=== Begin Enclosure ===

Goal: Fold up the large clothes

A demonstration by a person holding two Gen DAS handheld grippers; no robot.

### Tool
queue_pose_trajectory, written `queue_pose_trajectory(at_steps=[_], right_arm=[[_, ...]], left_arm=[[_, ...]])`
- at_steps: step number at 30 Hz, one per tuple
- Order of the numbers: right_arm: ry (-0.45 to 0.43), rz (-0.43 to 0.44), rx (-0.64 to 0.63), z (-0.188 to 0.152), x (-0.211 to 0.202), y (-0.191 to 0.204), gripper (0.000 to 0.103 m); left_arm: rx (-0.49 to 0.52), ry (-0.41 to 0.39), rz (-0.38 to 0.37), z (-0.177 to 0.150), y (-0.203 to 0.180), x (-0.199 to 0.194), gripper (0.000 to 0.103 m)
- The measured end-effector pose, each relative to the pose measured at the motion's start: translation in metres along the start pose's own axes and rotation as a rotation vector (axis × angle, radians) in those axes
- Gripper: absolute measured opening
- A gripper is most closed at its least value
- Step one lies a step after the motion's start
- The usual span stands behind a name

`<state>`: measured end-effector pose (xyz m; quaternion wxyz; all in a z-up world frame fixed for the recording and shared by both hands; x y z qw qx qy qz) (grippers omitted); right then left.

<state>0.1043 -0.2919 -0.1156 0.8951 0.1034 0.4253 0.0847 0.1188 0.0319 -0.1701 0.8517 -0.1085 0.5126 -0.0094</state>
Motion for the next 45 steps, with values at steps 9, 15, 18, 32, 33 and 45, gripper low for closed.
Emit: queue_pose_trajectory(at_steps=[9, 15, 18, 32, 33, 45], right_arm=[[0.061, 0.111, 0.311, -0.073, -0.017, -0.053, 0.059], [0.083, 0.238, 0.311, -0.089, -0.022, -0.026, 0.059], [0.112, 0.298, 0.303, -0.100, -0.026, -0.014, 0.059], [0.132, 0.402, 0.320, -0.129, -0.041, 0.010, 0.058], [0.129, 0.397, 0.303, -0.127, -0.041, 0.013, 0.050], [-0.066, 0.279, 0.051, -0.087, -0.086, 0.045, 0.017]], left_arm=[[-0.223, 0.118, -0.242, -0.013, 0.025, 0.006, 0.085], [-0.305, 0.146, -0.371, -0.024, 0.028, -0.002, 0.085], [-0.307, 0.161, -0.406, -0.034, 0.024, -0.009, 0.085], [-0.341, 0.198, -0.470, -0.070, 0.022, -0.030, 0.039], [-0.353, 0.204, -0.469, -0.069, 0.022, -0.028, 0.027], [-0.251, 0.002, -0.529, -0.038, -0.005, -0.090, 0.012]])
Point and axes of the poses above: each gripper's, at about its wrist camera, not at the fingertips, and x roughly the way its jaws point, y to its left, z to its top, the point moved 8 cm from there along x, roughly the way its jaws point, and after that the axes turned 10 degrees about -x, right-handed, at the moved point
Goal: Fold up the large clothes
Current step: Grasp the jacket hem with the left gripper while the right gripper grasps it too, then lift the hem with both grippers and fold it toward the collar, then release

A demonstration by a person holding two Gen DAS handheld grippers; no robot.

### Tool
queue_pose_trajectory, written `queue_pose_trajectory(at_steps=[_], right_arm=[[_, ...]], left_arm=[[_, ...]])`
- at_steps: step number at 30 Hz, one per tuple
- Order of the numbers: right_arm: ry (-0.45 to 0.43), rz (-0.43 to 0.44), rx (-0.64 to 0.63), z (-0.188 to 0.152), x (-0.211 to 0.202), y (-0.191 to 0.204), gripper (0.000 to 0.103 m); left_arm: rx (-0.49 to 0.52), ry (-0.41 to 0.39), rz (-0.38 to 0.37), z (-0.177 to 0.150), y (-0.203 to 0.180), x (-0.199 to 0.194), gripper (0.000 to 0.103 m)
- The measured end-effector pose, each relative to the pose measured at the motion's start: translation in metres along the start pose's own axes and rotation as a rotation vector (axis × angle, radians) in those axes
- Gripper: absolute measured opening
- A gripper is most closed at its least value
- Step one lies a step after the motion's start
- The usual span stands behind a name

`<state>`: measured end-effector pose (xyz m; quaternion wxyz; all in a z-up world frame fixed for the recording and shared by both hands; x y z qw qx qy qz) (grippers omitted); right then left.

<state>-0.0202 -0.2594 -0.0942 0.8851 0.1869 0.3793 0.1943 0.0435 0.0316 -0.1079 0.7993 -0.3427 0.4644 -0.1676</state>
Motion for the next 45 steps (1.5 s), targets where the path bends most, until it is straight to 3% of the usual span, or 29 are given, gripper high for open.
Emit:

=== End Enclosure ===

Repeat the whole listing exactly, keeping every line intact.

Response area
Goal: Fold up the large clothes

A demonstration by a person holding two Gen DAS handheld grippers; no robot.

### Tool
queue_pose_trajectory, written `queue_pose_trajectory(at_steps=[_], right_arm=[[_, ...]], left_arm=[[_, ...]])`
- at_steps: step number at 30 Hz, one per tuple
- Order of the numbers: right_arm: ry (-0.45 to 0.43), rz (-0.43 to 0.44), rx (-0.64 to 0.63), z (-0.188 to 0.152), x (-0.211 to 0.202), y (-0.191 to 0.204), gripper (0.000 to 0.103 m); left_arm: rx (-0.49 to 0.52), ry (-0.41 to 0.39), rz (-0.38 to 0.37), z (-0.177 to 0.150), y (-0.203 to 0.180), x (-0.199 to 0.194), gripper (0.000 to 0.103 m)
- The measured end-effector pose, each relative to the pose measured at the motion's start: translation in metres along the start pose's own axes and rotation as a rotation vector (axis × angle, radians) in those axes
- Gripper: absolute measured opening
- A gripper is most closed at its least value
- Step one lies a step after the motion's start
- The usual span stands behind a name

`<state>`: measured end-effector pose (xyz m; quaternion wxyz; all in a z-up world frame fixed for the recording and shared by both hands; x y z qw qx qy qz) (grippers omitted); right then left.

<state>0.1043 -0.2919 -0.1156 0.8951 0.1034 0.4253 0.0847 0.1188 0.0319 -0.1701 0.8517 -0.1085 0.5126 -0.0094</state>
Motion for the next 45 steps, with values at steps 9, 15, 18, 32, 33 and 45, gripper low for closed.
Emit: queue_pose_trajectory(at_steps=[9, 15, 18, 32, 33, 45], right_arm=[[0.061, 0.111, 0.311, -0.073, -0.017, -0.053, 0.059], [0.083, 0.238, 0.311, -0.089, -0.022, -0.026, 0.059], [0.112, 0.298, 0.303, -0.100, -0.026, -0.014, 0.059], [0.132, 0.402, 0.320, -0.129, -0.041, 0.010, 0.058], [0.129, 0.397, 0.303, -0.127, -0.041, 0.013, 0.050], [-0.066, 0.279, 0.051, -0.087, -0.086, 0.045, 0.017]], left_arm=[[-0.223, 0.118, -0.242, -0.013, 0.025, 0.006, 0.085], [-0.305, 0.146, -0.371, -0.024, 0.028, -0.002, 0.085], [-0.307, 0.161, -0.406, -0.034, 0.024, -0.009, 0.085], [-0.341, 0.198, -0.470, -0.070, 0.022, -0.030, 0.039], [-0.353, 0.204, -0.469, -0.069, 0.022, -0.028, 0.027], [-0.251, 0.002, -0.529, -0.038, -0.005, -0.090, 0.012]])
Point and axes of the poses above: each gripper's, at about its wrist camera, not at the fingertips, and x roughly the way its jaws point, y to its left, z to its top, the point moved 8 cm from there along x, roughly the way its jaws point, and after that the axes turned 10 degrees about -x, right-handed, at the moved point
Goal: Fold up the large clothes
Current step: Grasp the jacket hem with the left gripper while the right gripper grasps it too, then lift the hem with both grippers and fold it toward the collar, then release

A demonstration by a person holding two Gen DAS handheld grippers; no robot.

### Tool
queue_pose_trajectory, written `queue_pose_trajectory(at_steps=[_], right_arm=[[_, ...]], left_arm=[[_, ...]])`
- at_steps: step number at 30 Hz, one per tuple
- Order of the numbers: right_arm: ry (-0.45 to 0.43), rz (-0.43 to 0.44), rx (-0.64 to 0.63), z (-0.188 to 0.152), x (-0.211 to 0.202), y (-0.191 to 0.204), gripper (0.000 to 0.103 m); left_arm: rx (-0.49 to 0.52), ry (-0.41 to 0.39), rz (-0.38 to 0.37), z (-0.177 to 0.150), y (-0.203 to 0.180), x (-0.199 to 0.194), gripper (0.000 to 0.103 m)
- The measured end-effector pose, each relative to the pose measured at the motion's start: translation in metres along the start pose's own axes and rotation as a rotation vector (axis × angle, radians) in those axes
- Gripper: absolute measured opening
- A gripper is most closed at its least value
- Step one lies a step after the motion's start
- The usual span stands behind a name

`<state>`: measured end-effector pose (xyz m; quaternion wxyz; all in a z-up world frame fixed for the recording and shared by both hands; x y z qw qx qy qz) (grippers omitted); right then left.

<state>-0.0202 -0.2594 -0.0942 0.8851 0.1869 0.3793 0.1943 0.0435 0.0316 -0.1079 0.7993 -0.3427 0.4644 -0.1676</state>
Motion for the next 45 steps (1.5 s), targets where the path bends most, until it is straight to 3% of the usual span, or 29 are given, gripper high for open.
Emit:

There is nothing more to this answer.